Your assignment => Go through the lines below and transcribe each one exactly.

[Records contained in a dataset]
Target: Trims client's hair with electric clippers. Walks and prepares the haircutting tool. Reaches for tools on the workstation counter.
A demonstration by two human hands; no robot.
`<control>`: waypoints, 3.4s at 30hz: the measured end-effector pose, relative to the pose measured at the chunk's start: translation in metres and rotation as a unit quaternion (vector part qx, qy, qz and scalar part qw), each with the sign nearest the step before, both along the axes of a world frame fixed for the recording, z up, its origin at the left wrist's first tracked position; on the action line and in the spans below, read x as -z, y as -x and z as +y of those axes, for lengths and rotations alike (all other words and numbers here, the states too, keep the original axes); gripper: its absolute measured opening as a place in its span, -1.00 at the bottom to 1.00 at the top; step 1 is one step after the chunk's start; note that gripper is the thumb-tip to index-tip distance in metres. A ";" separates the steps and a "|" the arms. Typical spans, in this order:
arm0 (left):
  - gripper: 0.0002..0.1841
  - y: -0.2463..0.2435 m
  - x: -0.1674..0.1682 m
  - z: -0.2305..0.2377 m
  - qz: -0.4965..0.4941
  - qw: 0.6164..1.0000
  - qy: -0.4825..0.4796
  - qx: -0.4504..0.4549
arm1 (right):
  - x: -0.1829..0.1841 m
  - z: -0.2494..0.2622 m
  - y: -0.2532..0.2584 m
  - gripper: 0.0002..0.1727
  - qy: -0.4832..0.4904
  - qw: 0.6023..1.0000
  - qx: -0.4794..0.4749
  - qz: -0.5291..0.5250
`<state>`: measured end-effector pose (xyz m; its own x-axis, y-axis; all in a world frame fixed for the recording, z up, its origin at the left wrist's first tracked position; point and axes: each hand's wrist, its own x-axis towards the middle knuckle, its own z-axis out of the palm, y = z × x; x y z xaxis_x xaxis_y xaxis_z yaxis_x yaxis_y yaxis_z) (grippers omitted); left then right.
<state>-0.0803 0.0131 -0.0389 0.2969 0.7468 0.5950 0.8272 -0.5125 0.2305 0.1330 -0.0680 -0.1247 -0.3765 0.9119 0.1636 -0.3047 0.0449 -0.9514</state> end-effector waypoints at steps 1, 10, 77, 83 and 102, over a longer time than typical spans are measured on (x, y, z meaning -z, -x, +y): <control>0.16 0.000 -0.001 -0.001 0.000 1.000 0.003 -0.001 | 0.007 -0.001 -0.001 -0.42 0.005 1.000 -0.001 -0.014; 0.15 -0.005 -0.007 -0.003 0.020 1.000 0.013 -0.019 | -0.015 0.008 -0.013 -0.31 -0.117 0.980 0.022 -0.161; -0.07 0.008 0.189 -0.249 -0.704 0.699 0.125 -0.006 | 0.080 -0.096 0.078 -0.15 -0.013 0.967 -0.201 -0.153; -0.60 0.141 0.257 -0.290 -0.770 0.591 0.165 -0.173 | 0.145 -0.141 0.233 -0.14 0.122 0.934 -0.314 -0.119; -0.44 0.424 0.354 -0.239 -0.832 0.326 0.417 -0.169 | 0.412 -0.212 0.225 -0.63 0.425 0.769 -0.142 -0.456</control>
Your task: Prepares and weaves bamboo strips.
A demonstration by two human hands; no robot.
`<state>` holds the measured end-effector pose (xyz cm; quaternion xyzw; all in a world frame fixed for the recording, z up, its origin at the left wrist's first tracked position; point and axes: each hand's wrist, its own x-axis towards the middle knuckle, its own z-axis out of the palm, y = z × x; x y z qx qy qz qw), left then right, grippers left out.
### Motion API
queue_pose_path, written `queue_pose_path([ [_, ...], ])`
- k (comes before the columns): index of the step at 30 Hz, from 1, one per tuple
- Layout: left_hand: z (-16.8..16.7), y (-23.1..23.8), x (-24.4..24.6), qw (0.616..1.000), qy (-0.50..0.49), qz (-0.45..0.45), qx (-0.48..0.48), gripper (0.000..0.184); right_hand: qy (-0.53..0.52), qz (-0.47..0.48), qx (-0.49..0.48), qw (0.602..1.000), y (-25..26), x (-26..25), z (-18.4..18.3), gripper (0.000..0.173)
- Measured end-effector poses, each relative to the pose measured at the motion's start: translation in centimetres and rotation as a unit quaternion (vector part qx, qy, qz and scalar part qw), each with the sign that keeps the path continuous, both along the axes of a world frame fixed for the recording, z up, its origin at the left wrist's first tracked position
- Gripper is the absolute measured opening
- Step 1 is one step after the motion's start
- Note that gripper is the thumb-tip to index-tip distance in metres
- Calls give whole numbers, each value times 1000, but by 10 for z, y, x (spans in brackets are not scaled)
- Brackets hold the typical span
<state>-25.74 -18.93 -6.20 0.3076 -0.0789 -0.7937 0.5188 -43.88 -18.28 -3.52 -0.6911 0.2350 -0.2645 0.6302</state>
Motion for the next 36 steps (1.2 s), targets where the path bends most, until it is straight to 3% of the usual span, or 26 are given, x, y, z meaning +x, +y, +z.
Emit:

Answer space =>
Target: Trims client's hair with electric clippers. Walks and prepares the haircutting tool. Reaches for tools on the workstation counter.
A demonstration by two human hands; no robot.
`<control>`: waypoints, 3.4s at 30hz: the measured end-effector pose, relative to the pose measured at the chunk's start: translation in metres and rotation as a unit quaternion (vector part qx, qy, qz and scalar part qw), each with the sign nearest the step before, both along the axes of a world frame fixed for the recording, z up, its origin at the left wrist's first tracked position; on the action line and in the spans below, read x as -z, y as -x and z as +y of those axes, for lengths and rotations alike (all other words and numbers here, the states too, keep the original axes); gripper: its absolute measured opening as a place in its span, -1.00 at the bottom to 1.00 at the top; step 1 is one step after the chunk's start; note that gripper is the thumb-tip to index-tip distance in metres. A ";" separates the steps and a "|" the arms. Typical spans, in this order:
arm0 (left):
  - gripper: 0.0002..0.1841
  - y: -0.2463..0.2435 m
  - x: -0.1674..0.1682 m
  - z: -0.2305..0.2377 m
  - qz: -0.4965..0.4941
  - qw: 0.6164..1.0000
  - qy: -0.4825..0.4796
  - qx: -0.4504..0.4549
arm1 (right):
  - x: -0.1829..0.1841 m
  - z: -0.2494..0.2622 m
  - y: -0.2532..0.2584 m
  - gripper: 0.0002..0.1727
  - qy: -0.4832..0.4904
  - qw: 0.6023..1.0000
  - qx: -0.4794..0.4749
  - qz: -0.5291..0.5250
`<state>`: measured end-effector pose (xyz m; its own x-axis, y-axis; all in a world frame fixed for the recording, z up, its origin at the left wrist's first tracked position; point and axes: each hand's wrist, its own x-axis towards the middle knuckle, its own z-axis out of the palm, y = z × x; x y z xaxis_x xaxis_y xaxis_z yaxis_x yaxis_y yaxis_z) (grippers omitted); left then right.
<state>-0.0803 0.0131 -0.0389 0.2969 0.7468 0.5950 0.8272 -0.5125 0.2305 0.1330 -0.0680 -0.1247 -0.3765 0.9119 0.1636 -0.3047 0.0449 -0.9514</state> end-effector waypoints at steps 1, 10, 77, 83 and 102, over a longer time than typical spans are measured on (x, y, z meaning -z, -x, +y): <control>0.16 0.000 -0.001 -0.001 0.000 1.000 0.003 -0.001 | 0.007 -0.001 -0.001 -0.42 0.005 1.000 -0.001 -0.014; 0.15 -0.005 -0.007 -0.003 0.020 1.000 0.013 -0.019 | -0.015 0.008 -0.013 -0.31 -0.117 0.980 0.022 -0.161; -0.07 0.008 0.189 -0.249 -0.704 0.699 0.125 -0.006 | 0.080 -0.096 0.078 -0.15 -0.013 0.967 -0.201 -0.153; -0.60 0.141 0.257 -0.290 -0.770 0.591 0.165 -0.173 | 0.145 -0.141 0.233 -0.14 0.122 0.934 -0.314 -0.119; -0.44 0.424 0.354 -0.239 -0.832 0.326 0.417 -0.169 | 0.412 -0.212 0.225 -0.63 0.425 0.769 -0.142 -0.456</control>
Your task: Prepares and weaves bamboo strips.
A demonstration by two human hands; no robot.
`<state>` holds the measured end-effector pose (xyz cm; quaternion xyzw; all in a world frame fixed for the recording, z up, its origin at the left wrist's first tracked position; point and axes: each hand's wrist, its own x-axis towards the middle knuckle, its own z-axis out of the palm, y = z × x; x y z qx qy qz qw), left then right, grippers left out.
### Motion API
queue_pose_path, written `queue_pose_path([ [_, ...], ])`
- k (comes before the columns): index of the step at 30 Hz, from 1, one per tuple
- Layout: left_hand: z (-16.8..16.7), y (-23.1..23.8), x (-24.4..24.6), qw (0.616..1.000), qy (-0.50..0.49), qz (-0.45..0.45), qx (-0.48..0.48), gripper (0.000..0.184); right_hand: qy (-0.53..0.52), qz (-0.47..0.48), qx (-0.49..0.48), qw (0.602..1.000), y (-25..26), x (-26..25), z (-18.4..18.3), gripper (0.000..0.173)
- Measured end-effector poses, each relative to the pose measured at the motion's start: translation in centimetres and rotation as a unit quaternion (vector part qx, qy, qz and scalar part qw), each with the sign that keeps the path continuous, both along the axes of a world frame fixed for the recording, z up, its origin at the left wrist's first tracked position
- Gripper is the absolute measured opening
- Step 1 is one step after the motion's start
- Note that gripper is the thumb-tip to index-tip distance in metres
- Calls give whole numbers, each value times 1000, but by 10 for z, y, x (spans in brackets are not scaled)
- Brackets hold the typical span
<state>-25.74 -18.93 -6.20 0.3076 -0.0789 -0.7937 0.5188 -43.88 -18.28 -3.52 -0.6911 0.2350 -0.2645 0.6302</state>
Motion for the next 36 steps (1.2 s), targets where the path bends most, until it is straight to 3% of the usual span, or 26 are given, x, y, z meaning +x, +y, +z.
Emit:

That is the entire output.